То, что человек типа Фернандо держал в своей банде вот такого Подеста, объяснить нетрудно. Странно другое, странно, что такой парень, как Карлос, мог якшаться с подобными людьми, и объяснить это можно только его душевной чистотой. Не забудьте и о невероятном даре убеждения у Фернандо, которому наверняка было нетрудно доказать Карлосу, что это единственный способ борьбы с буржуазным обществом. И все же Карлос в конце концов с отвращением отошел от них, когда ему стало ясно, что добытые налетами деньги отнюдь не пополняют профсоюзные кассы и не идут на помощь семьям и сиротам арестованных или сосланных товарищей. Чтобы уж совсем точно, отход Карлоса от анархистов произошел тогда, когда он узнал, что Гатти не получил от Фернандо обещанных денег для организации побега из тюрьмы в Монтевидео и побег этот, который нельзя уже было откладывать, был осуществлен на средства, срочно добытые другим путем. Карлос очень уважал Гатти (тому я сам свидетель), и этот факт окончательно открыл ему глаза. Вы, быть может, помните знаменитый побег из тюрьмы в Монтевидео, когда четырнадцать заключенных ушли по туннелю длиною более тридцати метров, прорытому под руководством Гатти, которого называли «инженером», из угольного склада, находившегося напротив тюрьмы. Гатти работал по-научному, у него был компас, были карты, небольшой электрический экскаватор и вагонетка, бесшумно двигавшаяся по рельсам на канатах; землю собирали в мешки из-под угля и под видом угля вывозили на грузовиках. Эта сложная, длительная операция требовала больших затрат, и деньги для нее добывались в основном ограблениями кассиров. Но, как вы понимаете и как не раз с издевкой говорил сам Фернандо, в итоге получался заколдованный круг: совершались налеты, чтобы вызволить из тюрьмы анархистов, посаженных также за налеты, совершенные прежде.

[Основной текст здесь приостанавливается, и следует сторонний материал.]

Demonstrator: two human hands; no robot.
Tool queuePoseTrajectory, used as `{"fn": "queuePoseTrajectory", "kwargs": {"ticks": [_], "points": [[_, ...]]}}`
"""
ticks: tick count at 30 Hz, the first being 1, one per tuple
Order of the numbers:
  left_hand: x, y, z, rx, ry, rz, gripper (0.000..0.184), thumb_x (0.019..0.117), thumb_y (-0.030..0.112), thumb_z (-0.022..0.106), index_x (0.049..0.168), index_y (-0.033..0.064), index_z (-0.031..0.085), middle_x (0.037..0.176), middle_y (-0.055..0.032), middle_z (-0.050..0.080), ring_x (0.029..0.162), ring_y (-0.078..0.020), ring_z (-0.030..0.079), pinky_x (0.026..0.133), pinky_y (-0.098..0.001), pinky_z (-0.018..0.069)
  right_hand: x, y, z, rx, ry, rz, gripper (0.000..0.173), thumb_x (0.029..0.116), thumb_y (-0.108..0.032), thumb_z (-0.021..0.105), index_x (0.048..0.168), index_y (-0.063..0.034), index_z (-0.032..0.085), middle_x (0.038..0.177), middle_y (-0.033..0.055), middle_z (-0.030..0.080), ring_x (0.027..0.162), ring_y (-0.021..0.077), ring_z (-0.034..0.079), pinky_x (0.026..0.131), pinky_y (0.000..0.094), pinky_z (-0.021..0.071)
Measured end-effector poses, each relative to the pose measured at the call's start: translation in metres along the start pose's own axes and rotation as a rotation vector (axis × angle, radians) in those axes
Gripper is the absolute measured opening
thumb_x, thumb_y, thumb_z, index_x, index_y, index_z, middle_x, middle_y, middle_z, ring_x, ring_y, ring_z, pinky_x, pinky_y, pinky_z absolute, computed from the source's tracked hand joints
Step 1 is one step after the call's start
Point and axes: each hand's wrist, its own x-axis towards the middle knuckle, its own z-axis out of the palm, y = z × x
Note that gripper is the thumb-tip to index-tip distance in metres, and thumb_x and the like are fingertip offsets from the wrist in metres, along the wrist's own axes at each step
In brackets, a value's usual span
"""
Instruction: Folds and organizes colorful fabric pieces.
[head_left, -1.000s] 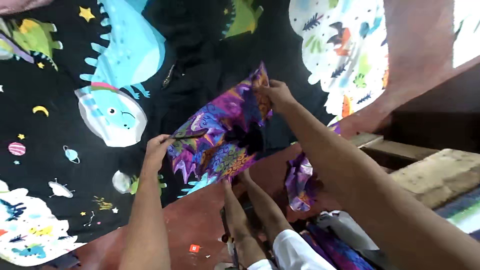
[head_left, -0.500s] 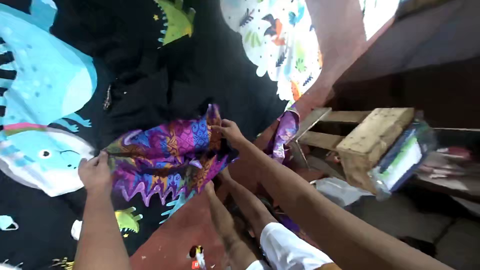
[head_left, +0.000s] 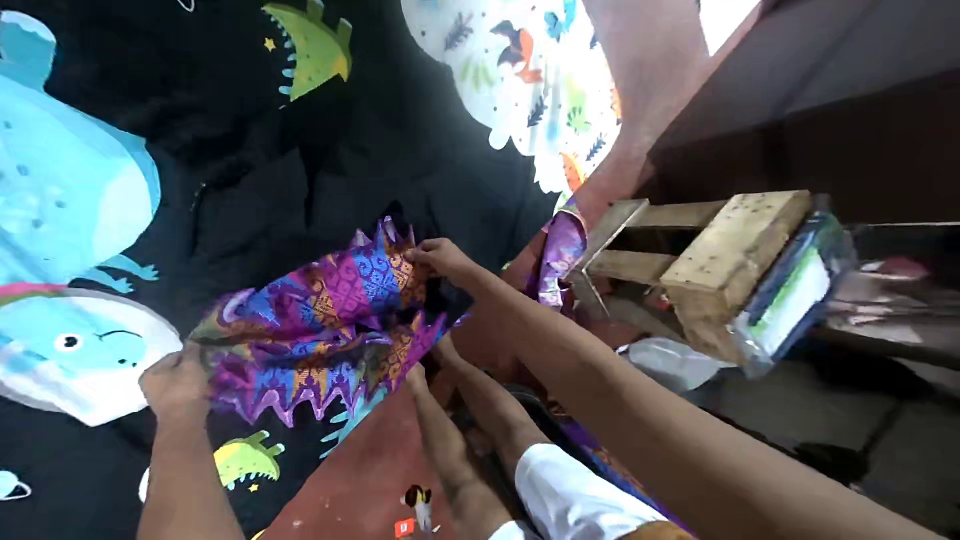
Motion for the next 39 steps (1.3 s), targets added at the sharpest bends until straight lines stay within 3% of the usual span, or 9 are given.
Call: {"fn": "queuePoseTrajectory", "kwargs": {"ticks": [8,11,14,16,19,24,28,34,39], "points": [[0.002,-0.003,0.007,0.018,0.002,-0.030,0.046,0.1050,0.032,0.055,0.114,-0.0115,0.066,0.118,-0.0340,0.063,0.113,-0.0445,0.061,0.099,-0.0643,0.0429,-0.015,0.000,-0.012,-0.400,0.411,-0.232,0.041,0.1009,-0.032,0.063,0.124,0.0018,0.063,0.117,0.0225,0.068,0.109,0.0361,0.067,0.095,0.0554,0.0526],[0.013,-0.016,0.009,0.034,0.052,-0.054,0.047,0.1050,0.034,0.054,0.120,-0.0087,0.066,0.123,-0.0337,0.063,0.119,-0.0456,0.060,0.102,-0.0645,0.0428,-0.012,0.010,-0.030,-0.624,0.596,-0.285,0.049,0.1007,-0.035,0.060,0.142,-0.0103,0.057,0.144,0.0224,0.053,0.132,0.0428,0.050,0.103,0.0618,0.0434],[0.021,-0.024,0.005,0.055,0.070,-0.088,0.052,0.1064,0.036,0.049,0.127,-0.0093,0.062,0.130,-0.0362,0.058,0.126,-0.0494,0.055,0.106,-0.0661,0.0400,-0.002,0.030,-0.059,-0.920,0.307,-0.122,0.068,0.1004,-0.047,0.059,0.161,-0.0365,0.029,0.169,0.0145,0.021,0.150,0.0484,0.024,0.108,0.0752,0.0277],[0.030,-0.037,0.006,0.054,0.079,-0.069,0.054,0.1061,0.038,0.048,0.127,-0.0104,0.061,0.131,-0.0379,0.057,0.126,-0.0521,0.054,0.105,-0.0689,0.0393,0.003,0.029,-0.078,-0.881,0.247,-0.067,0.076,0.0971,-0.047,0.065,0.162,-0.0364,0.026,0.170,0.0152,0.015,0.147,0.0526,0.026,0.103,0.0785,0.0301],[0.031,-0.042,0.008,0.027,0.090,-0.010,0.057,0.1061,0.040,0.048,0.120,-0.0132,0.062,0.123,-0.0406,0.059,0.118,-0.0557,0.056,0.099,-0.0734,0.0400,0.004,0.026,-0.096,-0.594,0.383,-0.126,0.083,0.0912,-0.031,0.076,0.160,-0.0135,0.033,0.163,0.0282,0.024,0.141,0.0527,0.037,0.108,0.0684,0.0387],[-0.002,0.011,-0.008,0.086,-0.013,-0.162,0.051,0.1109,0.029,0.041,0.124,-0.0167,0.059,0.132,-0.0425,0.054,0.129,-0.0565,0.049,0.107,-0.0714,0.0333,-0.004,0.010,-0.114,-0.106,0.295,0.157,0.062,0.0973,-0.031,0.070,0.149,-0.0072,0.044,0.129,0.0187,0.059,0.101,0.0250,0.061,0.087,0.0420,0.0523],[-0.021,0.033,-0.017,0.053,0.016,-0.124,0.047,0.1101,0.024,0.043,0.119,-0.0192,0.060,0.129,-0.0441,0.054,0.128,-0.0580,0.049,0.107,-0.0708,0.0330,-0.001,0.018,-0.134,-0.150,0.442,0.113,0.049,0.0973,-0.029,0.070,0.134,0.0001,0.058,0.125,0.0210,0.063,0.109,0.0296,0.061,0.094,0.0492,0.0502],[-0.011,0.013,-0.010,-0.004,0.044,-0.066,0.048,0.1083,0.027,0.047,0.112,-0.0173,0.063,0.121,-0.0441,0.058,0.121,-0.0602,0.053,0.101,-0.0752,0.0356,-0.004,0.008,-0.147,-0.024,0.184,0.137,0.042,0.1040,-0.026,0.057,0.140,-0.0052,0.048,0.121,0.0115,0.062,0.104,0.0194,0.063,0.088,0.0399,0.0544],[-0.005,0.009,-0.008,0.000,0.029,-0.050,0.044,0.1079,0.024,0.047,0.111,-0.0169,0.063,0.121,-0.0432,0.058,0.121,-0.0597,0.053,0.101,-0.0755,0.0362,-0.025,-0.037,-0.131,0.112,-0.109,0.145,0.064,0.1012,-0.069,0.028,0.134,-0.0211,0.054,0.111,0.0008,0.069,0.101,0.0141,0.067,0.086,0.0388,0.0579]]}}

У анархистов было два основных способа добывания денег: налеты и изготовление фальшивых купюр. Оба способа имели философское оправдание: поскольку, согласно некоторым теоретикам анархизма, собственность есть воровство, то ограблением банков обществу возвращались средства, незаконно присвоенные неким индивидом; а изготовление фальшивых ассигнаций не только давало средства для побегов и для стачек, но также в какой-то мере, особенно когда производилось в больших масштабах, шло во вред казне и расшатывало основы государства. Следуя историческому примеру Англии, которая, переправляя на рыбачьих лодках фальшивые ассигнации, пыталась ослабить правительство революционной Франции, анархисты весьма часто предпринимали крупномасштабное изготовление фальшивых денег. Делалось это в глубоком подполье, что требовало дисциплины, но, с другой стороны, было не так уж сложно, так как многие из них были искусными рисовальщиками. Ди Джованни организовал большую мастерскую, где печатались денежные билеты по десять песо. В этой мастерской работал испанец Селестино Иглесиас, человек порядочный и благородный, с которым Фернандо тогда познакомился и которого в последние годы перед гибелью часто навещал, если требовалась какая-нибудь подделка, – вплоть до несчастного случая, когда Иглесиас лишился зрения.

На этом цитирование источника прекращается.